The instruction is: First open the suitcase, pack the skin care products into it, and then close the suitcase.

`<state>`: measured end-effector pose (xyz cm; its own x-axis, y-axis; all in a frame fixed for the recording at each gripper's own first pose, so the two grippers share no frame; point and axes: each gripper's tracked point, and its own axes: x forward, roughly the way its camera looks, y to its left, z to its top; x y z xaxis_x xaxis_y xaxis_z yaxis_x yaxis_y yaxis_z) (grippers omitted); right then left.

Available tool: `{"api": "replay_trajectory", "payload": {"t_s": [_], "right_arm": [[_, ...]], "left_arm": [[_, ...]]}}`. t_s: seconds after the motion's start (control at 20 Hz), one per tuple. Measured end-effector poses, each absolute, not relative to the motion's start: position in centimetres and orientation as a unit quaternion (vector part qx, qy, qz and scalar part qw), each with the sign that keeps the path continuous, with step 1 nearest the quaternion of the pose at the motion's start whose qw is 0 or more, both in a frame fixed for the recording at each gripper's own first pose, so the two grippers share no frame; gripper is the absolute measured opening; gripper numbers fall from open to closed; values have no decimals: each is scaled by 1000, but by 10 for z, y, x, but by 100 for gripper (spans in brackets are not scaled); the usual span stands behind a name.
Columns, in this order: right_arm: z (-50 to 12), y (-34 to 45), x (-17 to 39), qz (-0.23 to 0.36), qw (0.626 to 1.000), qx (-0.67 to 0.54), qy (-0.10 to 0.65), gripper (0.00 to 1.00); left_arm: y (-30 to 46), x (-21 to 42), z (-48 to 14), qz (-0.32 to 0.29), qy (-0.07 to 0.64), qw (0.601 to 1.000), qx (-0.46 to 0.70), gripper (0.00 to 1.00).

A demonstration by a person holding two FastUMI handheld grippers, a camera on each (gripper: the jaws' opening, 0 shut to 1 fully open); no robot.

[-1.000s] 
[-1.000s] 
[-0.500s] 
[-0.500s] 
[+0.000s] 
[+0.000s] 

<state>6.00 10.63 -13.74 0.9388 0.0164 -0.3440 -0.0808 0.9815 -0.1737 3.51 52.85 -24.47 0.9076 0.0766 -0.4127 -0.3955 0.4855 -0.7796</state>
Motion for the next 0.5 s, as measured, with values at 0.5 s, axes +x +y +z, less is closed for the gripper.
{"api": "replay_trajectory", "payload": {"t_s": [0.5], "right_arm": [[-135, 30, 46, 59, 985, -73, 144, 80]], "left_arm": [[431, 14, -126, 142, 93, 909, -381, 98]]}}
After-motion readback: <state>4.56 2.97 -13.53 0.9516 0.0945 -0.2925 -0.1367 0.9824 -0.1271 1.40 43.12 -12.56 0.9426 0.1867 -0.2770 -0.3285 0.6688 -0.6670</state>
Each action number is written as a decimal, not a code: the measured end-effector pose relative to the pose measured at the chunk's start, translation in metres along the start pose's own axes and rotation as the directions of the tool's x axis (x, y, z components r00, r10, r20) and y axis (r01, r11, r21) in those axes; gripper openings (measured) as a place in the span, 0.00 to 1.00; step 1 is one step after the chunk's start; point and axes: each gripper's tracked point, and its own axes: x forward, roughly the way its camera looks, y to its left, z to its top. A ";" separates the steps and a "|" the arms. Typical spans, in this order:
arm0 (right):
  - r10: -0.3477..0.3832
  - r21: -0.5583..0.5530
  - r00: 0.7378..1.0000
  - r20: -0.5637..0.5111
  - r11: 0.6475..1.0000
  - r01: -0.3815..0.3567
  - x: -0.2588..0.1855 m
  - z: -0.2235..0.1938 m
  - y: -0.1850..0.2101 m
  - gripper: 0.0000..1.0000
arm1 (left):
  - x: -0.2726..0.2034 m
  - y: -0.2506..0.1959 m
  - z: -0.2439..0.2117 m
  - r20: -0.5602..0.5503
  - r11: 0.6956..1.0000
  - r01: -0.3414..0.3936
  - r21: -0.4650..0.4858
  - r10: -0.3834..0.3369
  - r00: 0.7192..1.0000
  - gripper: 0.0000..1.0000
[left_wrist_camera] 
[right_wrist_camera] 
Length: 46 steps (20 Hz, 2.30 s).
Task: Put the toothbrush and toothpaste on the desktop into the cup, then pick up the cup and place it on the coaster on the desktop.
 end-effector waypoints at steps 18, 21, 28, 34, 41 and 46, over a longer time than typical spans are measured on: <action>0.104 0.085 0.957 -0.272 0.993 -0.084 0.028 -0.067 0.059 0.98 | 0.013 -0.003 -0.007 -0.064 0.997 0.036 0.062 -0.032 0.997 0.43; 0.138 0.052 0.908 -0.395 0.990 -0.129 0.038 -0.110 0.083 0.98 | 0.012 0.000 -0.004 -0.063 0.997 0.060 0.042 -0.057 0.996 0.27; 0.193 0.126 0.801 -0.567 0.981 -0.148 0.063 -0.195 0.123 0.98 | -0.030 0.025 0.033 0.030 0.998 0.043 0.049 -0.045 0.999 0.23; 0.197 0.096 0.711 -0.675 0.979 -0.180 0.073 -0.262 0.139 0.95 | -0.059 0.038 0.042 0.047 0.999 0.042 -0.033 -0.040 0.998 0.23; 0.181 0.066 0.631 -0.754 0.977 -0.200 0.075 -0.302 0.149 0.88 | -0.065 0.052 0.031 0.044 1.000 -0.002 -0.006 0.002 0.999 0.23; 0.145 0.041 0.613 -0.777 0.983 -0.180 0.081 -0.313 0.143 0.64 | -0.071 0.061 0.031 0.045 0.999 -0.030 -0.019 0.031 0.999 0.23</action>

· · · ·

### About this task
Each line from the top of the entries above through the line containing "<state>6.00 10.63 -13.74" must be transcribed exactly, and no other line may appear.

### Output
The instruction is: First open the suitcase, pack the skin care products into it, and then close the suitcase.

`<state>`: measured end-effector pose (xyz cm; its own x-axis, y-axis; all in a frame fixed for the recording at each gripper's own first pose, so the two grippers share no frame; point and axes: each gripper's tracked point, and its own axes: x forward, roughly the way its camera looks, y to its left, z to its top; x y z xaxis_x xaxis_y xaxis_z yaxis_x yaxis_y yaxis_z) (grippers omitted); right then left.

Available tool: `{"api": "replay_trajectory", "payload": {"t_s": [_], "right_arm": [[_, ...]], "left_arm": [[_, ...]]}}`. t_s: seconds after the motion's start (control at 20 Hz), one per tuple. Measured end-effector poses, each absolute, not relative to the motion's start: position in centimetres and orientation as a unit quaternion (vector part qx, qy, qz and scalar part qw), each with the sign that keeps the path continuous, with step 1 nearest the quaternion of the pose at the motion's start whose qw is 0 or more, both in a frame fixed for the recording at each gripper's own first pose, so the two grippers share no frame; gripper is the absolute measured opening; gripper numbers fall from open to closed; values have no decimals: each is scaled by 1000, but by 10 for z, y, x, but by 100 for gripper (spans in brackets are not scaled); the usual span stands behind a name.
Columns, in this order: right_arm: z (-50 to 12), y (-34 to 45), x (-17 to 39), qz (-0.23 to 0.36), qw (0.626 to 1.000), qx (-0.67 to 0.54), qy (-0.10 to 0.65), gripper (0.00 to 1.00); left_arm: y (-30 to 46), x (-21 to 42), z (-48 to 14), qz (-0.32 to 0.29), qy (-0.07 to 0.64), qw (0.601 to 1.000), qx (-0.46 to 0.70), gripper (0.00 to 1.00).

A demonstration by a person holding two FastUMI handheld grippers, a camera on each (gripper: the jaws' opening, 0 shut to 1 fully open); no robot.

[-1.000s] 
[-1.000s] 
[-0.500s] 
[-0.500s] 
[+0.000s] 
[+0.000s] 

<state>6.00 10.63 -13.74 0.9388 0.0164 -0.3440 -0.0808 0.9815 -0.1737 3.51 52.85 -24.47 0.9076 0.0766 -0.4127 -0.3955 0.4855 -0.7796</state>

This output requires no further additions.